Goal of the exercise: Output only the lines of the entries that follow, starting at the one with "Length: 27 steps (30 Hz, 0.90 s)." and running down to the one with "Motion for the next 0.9", both included and unchanged.

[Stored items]

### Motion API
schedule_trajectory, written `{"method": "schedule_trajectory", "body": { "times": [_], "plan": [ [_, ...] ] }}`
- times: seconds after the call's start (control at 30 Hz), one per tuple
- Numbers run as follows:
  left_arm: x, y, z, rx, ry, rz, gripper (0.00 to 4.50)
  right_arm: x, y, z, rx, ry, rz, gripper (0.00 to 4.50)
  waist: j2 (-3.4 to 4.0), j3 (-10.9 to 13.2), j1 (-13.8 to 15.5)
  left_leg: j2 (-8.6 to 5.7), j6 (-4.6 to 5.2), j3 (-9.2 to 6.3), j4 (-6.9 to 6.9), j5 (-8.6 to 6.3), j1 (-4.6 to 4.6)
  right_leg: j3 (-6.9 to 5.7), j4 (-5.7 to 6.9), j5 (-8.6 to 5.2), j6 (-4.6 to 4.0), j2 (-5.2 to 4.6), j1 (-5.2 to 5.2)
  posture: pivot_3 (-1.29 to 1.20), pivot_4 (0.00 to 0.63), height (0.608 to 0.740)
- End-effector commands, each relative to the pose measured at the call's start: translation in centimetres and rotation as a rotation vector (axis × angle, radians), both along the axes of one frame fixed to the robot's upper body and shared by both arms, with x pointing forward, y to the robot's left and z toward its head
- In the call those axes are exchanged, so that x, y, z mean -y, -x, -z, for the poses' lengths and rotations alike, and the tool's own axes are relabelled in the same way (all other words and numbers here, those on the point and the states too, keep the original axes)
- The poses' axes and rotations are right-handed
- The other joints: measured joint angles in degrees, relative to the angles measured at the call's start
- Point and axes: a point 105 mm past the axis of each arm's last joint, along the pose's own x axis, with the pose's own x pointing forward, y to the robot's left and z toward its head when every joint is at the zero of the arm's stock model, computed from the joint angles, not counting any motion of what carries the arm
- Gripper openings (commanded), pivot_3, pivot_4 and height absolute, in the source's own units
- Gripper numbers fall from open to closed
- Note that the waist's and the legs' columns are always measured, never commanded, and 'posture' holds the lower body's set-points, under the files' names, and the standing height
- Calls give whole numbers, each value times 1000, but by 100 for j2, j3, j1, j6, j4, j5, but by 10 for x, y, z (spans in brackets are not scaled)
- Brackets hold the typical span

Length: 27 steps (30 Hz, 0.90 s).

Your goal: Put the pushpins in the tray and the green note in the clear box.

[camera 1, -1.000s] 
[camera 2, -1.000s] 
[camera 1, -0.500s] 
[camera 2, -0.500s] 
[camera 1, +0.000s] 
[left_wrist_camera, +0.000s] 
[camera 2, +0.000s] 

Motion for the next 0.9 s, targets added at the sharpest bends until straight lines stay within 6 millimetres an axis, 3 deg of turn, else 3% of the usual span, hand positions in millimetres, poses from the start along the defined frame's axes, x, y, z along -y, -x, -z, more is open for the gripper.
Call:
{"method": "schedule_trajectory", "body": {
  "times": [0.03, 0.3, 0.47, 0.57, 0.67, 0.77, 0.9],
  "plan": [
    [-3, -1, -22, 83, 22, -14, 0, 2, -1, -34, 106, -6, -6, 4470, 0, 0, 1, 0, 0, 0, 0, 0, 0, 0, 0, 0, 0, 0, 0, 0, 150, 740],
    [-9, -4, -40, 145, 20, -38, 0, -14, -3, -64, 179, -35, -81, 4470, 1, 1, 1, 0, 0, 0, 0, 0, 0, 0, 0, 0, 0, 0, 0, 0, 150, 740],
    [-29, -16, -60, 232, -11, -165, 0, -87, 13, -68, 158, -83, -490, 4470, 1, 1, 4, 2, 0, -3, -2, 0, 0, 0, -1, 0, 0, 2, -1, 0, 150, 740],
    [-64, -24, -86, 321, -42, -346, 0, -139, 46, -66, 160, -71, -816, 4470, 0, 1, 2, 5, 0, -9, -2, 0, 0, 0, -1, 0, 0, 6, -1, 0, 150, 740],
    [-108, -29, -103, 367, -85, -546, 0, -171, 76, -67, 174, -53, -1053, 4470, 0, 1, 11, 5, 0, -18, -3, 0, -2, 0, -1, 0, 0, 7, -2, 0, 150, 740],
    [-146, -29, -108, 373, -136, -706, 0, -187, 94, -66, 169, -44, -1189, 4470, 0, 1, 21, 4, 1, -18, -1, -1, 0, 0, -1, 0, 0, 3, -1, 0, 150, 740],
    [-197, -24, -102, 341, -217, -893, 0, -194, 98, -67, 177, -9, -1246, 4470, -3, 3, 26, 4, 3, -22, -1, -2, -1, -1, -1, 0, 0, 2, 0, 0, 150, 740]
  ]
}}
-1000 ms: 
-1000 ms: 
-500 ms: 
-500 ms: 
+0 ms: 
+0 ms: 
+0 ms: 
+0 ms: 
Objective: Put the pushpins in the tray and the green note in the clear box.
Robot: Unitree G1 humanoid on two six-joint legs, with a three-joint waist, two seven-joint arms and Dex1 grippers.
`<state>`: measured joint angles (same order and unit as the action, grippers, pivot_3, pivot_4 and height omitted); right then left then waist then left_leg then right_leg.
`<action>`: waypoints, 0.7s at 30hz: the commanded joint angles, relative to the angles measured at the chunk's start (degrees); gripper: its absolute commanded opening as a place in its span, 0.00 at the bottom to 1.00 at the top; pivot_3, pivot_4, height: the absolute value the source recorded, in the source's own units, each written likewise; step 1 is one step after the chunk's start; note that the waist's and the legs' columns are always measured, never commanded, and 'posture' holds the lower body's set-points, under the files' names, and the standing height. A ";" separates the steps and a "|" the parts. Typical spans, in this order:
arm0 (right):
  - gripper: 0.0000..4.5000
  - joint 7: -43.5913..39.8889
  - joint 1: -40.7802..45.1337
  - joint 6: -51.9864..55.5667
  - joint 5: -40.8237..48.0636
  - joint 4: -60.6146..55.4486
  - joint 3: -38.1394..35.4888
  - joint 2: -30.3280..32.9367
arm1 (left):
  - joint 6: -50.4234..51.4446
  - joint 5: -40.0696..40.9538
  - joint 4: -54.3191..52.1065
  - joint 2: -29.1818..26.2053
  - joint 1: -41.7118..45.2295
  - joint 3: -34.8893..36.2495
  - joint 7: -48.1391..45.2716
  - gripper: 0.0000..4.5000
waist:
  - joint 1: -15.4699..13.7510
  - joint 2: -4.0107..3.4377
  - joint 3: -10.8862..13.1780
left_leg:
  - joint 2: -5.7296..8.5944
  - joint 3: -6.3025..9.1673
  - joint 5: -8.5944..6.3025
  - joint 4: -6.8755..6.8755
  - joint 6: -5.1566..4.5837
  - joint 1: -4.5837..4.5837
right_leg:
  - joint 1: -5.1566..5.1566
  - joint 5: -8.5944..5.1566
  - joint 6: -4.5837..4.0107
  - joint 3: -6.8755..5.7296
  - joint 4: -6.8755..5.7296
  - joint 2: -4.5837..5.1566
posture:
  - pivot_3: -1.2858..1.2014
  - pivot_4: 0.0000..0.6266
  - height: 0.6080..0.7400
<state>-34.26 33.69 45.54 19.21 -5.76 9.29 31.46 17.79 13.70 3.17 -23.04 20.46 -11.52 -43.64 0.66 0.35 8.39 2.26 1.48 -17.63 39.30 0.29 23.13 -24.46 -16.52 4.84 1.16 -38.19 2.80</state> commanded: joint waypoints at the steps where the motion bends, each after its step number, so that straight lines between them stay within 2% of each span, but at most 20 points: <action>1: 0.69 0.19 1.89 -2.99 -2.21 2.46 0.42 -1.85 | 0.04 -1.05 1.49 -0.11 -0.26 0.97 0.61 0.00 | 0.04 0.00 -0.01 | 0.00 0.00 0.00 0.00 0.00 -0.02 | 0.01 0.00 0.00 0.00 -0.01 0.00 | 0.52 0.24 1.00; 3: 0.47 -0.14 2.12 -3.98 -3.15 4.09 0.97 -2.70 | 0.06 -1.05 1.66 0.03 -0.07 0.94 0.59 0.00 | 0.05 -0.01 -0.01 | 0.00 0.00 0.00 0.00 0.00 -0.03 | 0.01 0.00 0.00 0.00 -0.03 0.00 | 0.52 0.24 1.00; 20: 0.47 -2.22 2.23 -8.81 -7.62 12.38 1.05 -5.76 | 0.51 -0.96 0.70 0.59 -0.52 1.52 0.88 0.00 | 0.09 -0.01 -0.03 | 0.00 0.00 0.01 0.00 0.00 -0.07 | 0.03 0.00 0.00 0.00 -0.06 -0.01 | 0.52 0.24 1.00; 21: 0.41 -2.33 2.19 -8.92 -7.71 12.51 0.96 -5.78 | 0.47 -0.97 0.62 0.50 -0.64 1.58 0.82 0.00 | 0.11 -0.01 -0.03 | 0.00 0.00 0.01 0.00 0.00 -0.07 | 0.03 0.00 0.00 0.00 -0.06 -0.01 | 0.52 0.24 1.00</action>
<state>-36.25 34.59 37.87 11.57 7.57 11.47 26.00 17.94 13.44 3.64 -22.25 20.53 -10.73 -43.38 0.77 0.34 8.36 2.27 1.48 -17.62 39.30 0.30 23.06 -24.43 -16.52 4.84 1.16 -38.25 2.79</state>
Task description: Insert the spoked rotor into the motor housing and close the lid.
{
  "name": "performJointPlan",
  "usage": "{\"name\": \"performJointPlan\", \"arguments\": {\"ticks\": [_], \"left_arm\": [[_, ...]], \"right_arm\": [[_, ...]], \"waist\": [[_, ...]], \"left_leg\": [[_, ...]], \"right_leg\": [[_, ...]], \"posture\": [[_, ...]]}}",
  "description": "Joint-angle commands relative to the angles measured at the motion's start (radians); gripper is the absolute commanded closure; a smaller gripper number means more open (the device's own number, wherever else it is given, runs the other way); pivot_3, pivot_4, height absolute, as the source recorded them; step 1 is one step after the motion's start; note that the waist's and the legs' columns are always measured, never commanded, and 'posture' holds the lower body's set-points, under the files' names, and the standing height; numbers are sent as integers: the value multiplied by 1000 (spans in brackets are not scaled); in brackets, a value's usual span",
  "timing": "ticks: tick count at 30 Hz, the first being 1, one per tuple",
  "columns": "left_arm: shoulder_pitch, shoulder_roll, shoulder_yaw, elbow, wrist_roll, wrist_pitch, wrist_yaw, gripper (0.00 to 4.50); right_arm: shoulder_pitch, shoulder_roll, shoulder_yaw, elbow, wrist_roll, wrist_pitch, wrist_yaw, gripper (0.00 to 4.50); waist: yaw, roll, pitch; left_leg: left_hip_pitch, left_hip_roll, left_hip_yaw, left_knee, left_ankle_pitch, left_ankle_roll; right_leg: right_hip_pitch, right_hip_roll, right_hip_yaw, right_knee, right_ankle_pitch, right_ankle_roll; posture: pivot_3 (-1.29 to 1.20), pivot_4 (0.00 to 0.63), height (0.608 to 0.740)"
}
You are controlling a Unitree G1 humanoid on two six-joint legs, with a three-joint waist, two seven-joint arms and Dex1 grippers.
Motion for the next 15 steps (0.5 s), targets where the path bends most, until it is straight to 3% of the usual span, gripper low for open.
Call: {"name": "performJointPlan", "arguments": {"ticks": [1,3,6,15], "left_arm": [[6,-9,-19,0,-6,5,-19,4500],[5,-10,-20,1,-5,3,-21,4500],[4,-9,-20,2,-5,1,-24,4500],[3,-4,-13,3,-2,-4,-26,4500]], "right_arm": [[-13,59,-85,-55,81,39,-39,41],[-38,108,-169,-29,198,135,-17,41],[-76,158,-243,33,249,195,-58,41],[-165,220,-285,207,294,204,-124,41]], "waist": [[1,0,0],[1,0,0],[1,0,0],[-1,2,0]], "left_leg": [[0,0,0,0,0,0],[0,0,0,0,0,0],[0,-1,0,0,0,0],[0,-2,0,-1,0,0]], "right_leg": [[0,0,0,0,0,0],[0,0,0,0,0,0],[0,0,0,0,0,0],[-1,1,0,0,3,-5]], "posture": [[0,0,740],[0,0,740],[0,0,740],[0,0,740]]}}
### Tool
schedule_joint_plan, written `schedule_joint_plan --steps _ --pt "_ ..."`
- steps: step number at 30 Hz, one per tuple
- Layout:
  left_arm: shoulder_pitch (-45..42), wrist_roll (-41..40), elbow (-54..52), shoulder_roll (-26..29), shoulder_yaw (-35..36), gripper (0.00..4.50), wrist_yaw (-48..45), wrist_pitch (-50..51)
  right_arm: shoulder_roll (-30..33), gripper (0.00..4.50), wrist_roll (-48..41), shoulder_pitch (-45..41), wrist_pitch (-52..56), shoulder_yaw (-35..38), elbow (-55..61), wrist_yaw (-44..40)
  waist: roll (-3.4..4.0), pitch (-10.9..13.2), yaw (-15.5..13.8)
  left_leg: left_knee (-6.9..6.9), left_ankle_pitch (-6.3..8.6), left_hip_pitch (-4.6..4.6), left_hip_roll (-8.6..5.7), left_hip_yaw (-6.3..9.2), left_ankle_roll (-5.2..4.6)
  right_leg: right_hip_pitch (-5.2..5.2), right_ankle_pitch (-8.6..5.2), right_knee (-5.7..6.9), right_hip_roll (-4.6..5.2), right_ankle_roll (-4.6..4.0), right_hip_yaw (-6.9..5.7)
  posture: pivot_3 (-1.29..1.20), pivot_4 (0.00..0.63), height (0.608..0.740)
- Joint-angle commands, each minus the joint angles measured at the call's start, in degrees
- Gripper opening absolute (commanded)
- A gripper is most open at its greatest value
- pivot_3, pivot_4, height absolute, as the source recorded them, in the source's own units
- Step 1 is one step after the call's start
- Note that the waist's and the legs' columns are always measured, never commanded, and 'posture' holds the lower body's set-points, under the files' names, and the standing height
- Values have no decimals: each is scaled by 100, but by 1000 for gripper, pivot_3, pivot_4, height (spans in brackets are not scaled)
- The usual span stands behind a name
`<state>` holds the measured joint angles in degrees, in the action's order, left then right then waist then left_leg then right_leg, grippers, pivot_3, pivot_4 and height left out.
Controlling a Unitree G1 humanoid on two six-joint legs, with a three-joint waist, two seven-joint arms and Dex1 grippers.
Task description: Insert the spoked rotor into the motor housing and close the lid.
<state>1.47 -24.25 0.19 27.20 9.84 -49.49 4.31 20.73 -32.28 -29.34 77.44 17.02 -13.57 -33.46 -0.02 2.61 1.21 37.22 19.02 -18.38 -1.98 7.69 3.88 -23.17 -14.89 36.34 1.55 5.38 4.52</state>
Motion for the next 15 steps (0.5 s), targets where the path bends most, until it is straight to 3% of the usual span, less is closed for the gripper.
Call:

Response below:
Length: 27 steps (30 Hz, 0.90 s).

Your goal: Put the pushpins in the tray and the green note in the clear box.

[camera 1, -1.000s] 
[camera 2, -1.000s] 
[camera 1, -0.500s] 
[camera 2, -0.500s] 
[camera 1, +0.000s] 
[left_wrist_camera, +0.000s] 
[camera 2, +0.000s] 

Motion for the next 0.9 s, targets added at the sharpest bends until straight lines stay within 6 millimetres an axis, 3 deg of turn, else 3% of the usual span, hand positions in millimetres, poses from the start along the defined frame's axes, x, y, z along -y, -x, -z, more is open for the gripper.

This output is complete, and the exercise is done.